On Dec. 08, 2021, Federal Circuit affirmed validity and remanded infringement determination of district court.
AstraZeneca sued Mylan for infringement of all claims of U.S. Patent Nos. 7,759,328; 8,143,239; and 8,575,137 patents because Mylan filed ANDA seeking approval to market generic version of Symbicort® pMDI (Formoterol and Budesonide). After claim construction, Mylan stipulated to infringement but contested invalidity. District court concluded the infringement and validity of these patents. Mylan appealed from the stipulated judgment of infringement and the final judgment of no invalidity. First, Mylan challenged the district court’s claim construction of “0.001%,” the claimed amount of the excipient PVP. Second, Mylan challenged several factual findings underlying the district court’s determination of nonobviousness. The asserted claims are directed to pharmaceutical compositions comprising formoterol fumarate dihydrate and budesonide, as well as a number of inactive ingredients at specified concentrations. The inactive ingredients include HFA 227 (a propellant), PVP K25 (a formulation stabilizer), and PEG-1000 (a lubricant).
Infringement:
Federal Circuit said that the dispute here is whether the concentration of PVP being “0.001%” means 0.001% within one significant figure—encompassing a concentration of PVP in the range of 0.0005% to 0.0014%, as AstraZeneca contends and as the district court construed this term—or it has a narrower meaning in view of the specification and the prosecution history—precisely 0.001% w/w PVP with only “minor variations,” as Mylan contends. Federal Circuit further said that both the written description and prosecution history place considerable emphasis on the stability of the claimed formulations, i.e., formulations with 0.001% w/w PVP, compared to formulations with slightly higher or slightly lower concentrations of PVP, including for example, 0.0005% w/w. Thus, taken as a whole, the intrinsic record supports a narrower construction of 0.001% to reflect that term’s application to the PVP concentration in particular, and the testing evidence in the written description and prosecution history showing that very minor differences in the concentration of PVP—down to the ten-thousandth of a percentage (fourth decimal place)—impact stability. Thus, while an acontextual read of the term 0.001% might encompass amounts of an excipient or active ingredient between 0.0005% and 0.0014%, the written description suggests that the claimed formulations with 0.001% w/w PVP were intended to be more exact such as with only minor variations in the PVP concentration at the fourth decimal place 0.00095% to 0.00104%. This construction is also supported by the prosecution history.

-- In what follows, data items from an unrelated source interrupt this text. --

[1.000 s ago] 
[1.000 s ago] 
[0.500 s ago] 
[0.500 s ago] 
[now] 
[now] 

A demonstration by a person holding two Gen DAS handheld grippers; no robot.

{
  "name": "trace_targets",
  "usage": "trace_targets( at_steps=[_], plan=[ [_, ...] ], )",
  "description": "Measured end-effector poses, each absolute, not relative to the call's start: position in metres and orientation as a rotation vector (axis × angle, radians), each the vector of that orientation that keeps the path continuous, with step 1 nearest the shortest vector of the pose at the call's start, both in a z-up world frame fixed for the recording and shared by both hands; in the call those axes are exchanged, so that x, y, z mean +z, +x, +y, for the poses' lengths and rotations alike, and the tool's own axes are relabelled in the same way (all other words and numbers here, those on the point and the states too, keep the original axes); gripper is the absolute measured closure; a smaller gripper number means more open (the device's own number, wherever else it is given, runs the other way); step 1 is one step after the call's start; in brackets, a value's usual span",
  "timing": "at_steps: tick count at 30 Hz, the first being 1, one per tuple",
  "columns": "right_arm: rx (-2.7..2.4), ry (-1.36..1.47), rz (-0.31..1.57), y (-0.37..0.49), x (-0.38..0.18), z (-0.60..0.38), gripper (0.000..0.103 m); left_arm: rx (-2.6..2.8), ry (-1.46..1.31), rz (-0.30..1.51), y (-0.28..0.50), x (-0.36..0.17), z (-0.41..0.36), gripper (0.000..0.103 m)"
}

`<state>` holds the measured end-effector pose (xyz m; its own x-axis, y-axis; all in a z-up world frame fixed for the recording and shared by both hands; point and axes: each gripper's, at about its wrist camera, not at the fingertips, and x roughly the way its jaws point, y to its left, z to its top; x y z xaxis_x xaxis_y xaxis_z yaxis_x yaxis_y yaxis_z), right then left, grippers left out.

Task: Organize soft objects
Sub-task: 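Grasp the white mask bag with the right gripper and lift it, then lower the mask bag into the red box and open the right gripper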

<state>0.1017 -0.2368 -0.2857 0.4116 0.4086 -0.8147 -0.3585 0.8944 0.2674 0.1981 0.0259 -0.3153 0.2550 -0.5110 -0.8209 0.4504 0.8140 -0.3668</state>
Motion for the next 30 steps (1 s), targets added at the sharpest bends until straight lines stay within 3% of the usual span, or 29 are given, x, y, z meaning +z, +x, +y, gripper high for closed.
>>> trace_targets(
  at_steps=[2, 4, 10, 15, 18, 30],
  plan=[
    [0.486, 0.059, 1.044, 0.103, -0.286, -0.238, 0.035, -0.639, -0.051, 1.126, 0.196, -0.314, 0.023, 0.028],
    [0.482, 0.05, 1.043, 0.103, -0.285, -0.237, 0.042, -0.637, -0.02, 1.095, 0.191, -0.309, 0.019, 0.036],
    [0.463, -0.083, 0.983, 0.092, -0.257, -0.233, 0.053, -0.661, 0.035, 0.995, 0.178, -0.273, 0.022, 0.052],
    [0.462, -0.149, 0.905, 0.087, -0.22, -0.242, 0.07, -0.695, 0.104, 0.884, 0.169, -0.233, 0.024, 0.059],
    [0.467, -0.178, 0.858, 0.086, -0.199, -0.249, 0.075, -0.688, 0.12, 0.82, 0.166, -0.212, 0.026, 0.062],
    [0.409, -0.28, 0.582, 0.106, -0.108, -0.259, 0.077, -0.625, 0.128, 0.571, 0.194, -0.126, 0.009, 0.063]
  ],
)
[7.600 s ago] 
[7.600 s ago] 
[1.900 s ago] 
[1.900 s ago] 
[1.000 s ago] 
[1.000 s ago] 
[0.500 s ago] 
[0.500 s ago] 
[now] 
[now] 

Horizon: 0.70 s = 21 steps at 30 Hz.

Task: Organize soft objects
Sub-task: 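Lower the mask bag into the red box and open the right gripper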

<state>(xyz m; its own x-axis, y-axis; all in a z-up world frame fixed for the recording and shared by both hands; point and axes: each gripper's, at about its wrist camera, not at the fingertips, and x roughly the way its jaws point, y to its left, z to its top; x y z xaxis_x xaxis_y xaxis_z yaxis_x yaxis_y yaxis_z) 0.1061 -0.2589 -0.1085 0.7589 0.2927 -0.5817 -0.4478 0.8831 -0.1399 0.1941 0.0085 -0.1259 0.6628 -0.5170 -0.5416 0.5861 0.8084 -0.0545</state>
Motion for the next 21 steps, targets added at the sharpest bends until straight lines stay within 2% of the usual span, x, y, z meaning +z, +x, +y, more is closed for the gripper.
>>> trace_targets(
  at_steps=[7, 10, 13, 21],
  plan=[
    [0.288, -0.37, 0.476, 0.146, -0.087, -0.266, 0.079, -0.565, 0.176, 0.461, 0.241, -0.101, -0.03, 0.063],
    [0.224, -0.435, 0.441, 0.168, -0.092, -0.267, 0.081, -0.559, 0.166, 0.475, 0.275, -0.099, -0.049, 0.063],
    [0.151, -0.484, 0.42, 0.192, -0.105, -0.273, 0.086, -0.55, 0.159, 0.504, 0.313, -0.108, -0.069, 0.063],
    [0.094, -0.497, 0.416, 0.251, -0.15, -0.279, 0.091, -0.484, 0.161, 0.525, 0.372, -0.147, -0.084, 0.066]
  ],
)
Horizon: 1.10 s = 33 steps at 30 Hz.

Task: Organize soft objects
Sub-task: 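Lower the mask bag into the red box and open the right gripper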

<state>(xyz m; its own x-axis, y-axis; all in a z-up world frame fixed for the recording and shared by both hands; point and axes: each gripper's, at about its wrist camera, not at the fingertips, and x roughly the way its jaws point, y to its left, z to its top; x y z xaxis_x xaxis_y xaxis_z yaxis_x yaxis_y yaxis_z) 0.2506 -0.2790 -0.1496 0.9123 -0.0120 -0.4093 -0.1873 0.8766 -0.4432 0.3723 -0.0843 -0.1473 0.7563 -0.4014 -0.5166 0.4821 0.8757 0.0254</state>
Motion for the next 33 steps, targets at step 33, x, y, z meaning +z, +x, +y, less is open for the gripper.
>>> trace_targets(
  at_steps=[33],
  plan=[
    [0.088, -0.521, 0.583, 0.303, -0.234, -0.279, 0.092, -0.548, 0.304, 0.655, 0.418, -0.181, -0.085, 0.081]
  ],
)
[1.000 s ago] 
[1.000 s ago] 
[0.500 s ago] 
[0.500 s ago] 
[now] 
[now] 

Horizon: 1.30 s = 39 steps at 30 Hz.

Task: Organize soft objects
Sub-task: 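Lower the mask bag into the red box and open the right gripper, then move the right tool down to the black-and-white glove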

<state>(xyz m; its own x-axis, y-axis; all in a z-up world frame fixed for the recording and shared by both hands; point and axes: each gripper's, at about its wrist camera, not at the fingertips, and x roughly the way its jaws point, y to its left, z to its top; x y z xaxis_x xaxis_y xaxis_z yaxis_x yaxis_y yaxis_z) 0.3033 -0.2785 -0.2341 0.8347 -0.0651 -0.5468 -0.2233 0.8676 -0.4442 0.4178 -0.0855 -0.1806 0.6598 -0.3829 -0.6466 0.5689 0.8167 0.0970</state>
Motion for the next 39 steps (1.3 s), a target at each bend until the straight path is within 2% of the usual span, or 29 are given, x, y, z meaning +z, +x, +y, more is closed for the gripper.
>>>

During prosecution when Examiner rejected the claim then in response, the inventors asserted that the “criticality of 0.001% w/w PVP in a formulation containing 2 mg/ml budesonide” was illustrated by the data provided in the written description—specifically, Figures 3 and 5—which compared the stability of a 0.001% w/w PVP formulation to formulations with 0.0001%, 0.0005%, 0.01%, 0.03%, and 0.05% w/w PVP. Over the course of the prosecution history, the inventors narrowed the claimed concentration of PVP to 0.001% w/w from a broader range without using the qualifier “about.” Federal Circuit therefore vacated the stipulated judgment of infringement and remanded to find in the first instance whether Mylan’s ANDA Product infringes the asserted claims under the proper claim construction.
Invalidity:
Mylan argued on appeal that several factual findings underlying the district court’s nonobviousness determination are clearly erroneous, including its finding that the prior art reference Rogueda taught away from the claimed invention. Federal Circuit said that the district court properly relied on expert testimony regarding how a skilled artisan would interpret the data in Rogueda to find implicit disparagement. The district court credited Dr. Young’s
testimony that a person of ordinary skill in the art would have known that the control formulations were unsuitable
for further experimentation, thus “discouraging investigation into” these formulations. Federal Circuit thus did not find clear error in district court’s finding.